An obstacle to artificial general intelligence is set by continual learning of multiple tasks of a different nature. Recently, various heuristic tricks, both from machine learning and from neuroscience angles, were proposed, but they lack a unified theory foundation. Here, we focus on continual learning in single-layered and multilayered neural networks of binary weights. A variational Bayesian learning setting is thus proposed in which the neural networks are trained in a field-space, rather than a gradient-ill-defined discrete-weight space, and furthermore, weight uncertainty is naturally incorporated, and it modulates synaptic resources among tasks. From a physics perspective, we translate variational continual learning into a Franz-Parisi thermodynamic potential framework, where previous task knowledge serves as a prior probability and a reference as well. We thus interpret the continual learning of the binary perceptron in a teacher-student setting as a Franz-Parisi potential computation. The learning performance can then be analytically studied with mean-field order parameters, whose predictions coincide with numerical experiments using stochastic gradient descent methods.
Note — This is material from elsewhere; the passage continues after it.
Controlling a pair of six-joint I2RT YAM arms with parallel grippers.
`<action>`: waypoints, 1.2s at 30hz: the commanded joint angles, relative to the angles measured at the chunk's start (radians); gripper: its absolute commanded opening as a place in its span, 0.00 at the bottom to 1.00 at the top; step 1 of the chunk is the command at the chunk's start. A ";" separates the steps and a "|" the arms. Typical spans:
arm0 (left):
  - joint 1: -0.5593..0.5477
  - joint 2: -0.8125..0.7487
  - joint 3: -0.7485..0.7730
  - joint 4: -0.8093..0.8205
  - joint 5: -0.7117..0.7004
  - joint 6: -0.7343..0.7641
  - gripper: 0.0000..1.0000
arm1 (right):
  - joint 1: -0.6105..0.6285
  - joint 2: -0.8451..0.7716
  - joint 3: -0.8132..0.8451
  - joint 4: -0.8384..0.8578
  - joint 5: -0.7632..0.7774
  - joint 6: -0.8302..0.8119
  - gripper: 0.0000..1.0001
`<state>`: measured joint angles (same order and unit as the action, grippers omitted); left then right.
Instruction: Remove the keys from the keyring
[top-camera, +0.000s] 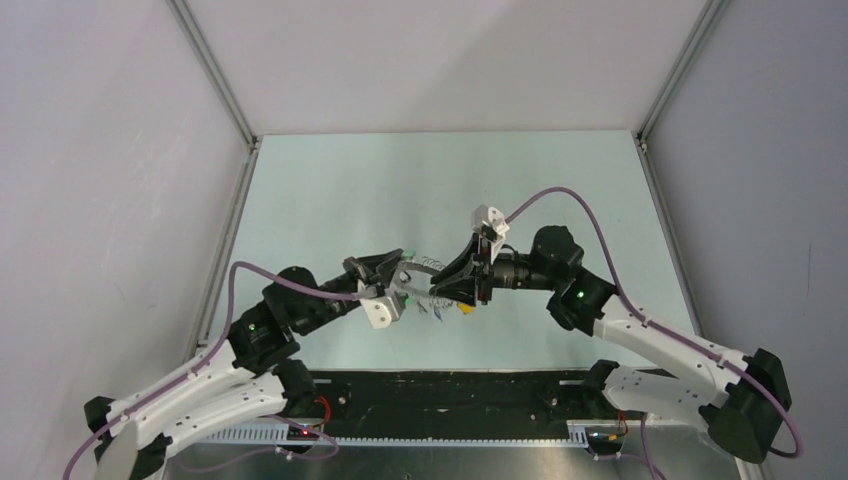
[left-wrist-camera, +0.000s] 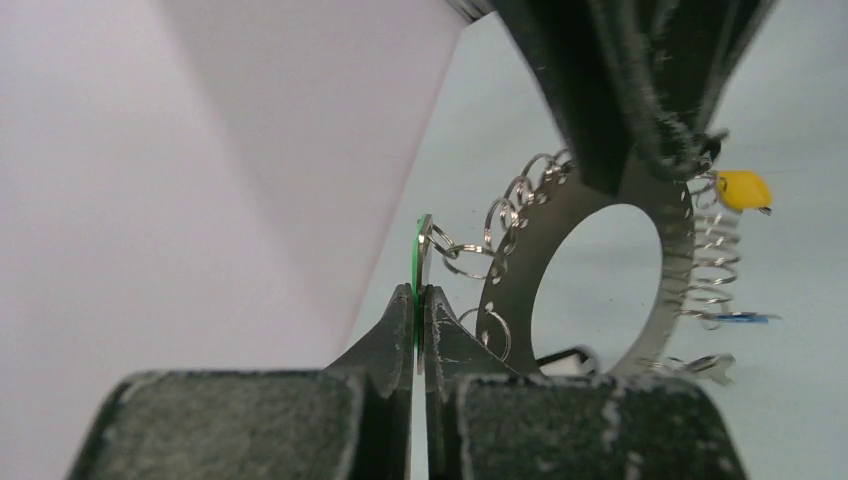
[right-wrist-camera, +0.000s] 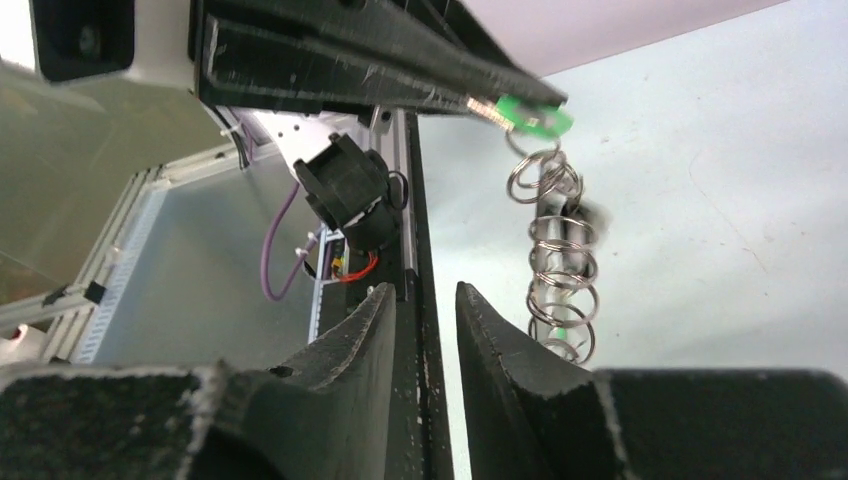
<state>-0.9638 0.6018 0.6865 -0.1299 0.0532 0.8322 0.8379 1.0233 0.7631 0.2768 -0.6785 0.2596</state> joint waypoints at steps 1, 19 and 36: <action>0.008 -0.007 0.039 0.137 -0.024 0.018 0.00 | -0.009 -0.058 -0.006 -0.103 0.017 -0.139 0.34; 0.008 0.031 0.060 0.136 -0.007 -0.016 0.00 | -0.018 -0.156 -0.101 0.090 0.337 -0.054 0.45; -0.003 0.203 0.179 0.115 -0.022 -0.441 0.00 | -0.076 -0.324 -0.155 -0.034 0.430 0.011 1.00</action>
<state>-0.9600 0.8139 0.8139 -0.0914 0.0429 0.5434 0.7830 0.7258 0.6033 0.2657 -0.2955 0.1944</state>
Based on the variational principle and Gaussian field approximation of internal preactivations in hidden layers, we also derive the learning algorithm considering weight uncertainty, which solves the continual learning with binary weights using multilayered neural networks, and performs better than the currently available metaplasticity algorithm in which binary synapses bear hidden continuous states and the synaptic plasticity is modulated by a heuristic regularization function. Our proposed principled frameworks also connect to elastic weight consolidation, weight-uncertainty modulated learning, and neuroscience-inspired metaplasticity, providing a theoretically grounded method for real-world multitask learning with deep networks.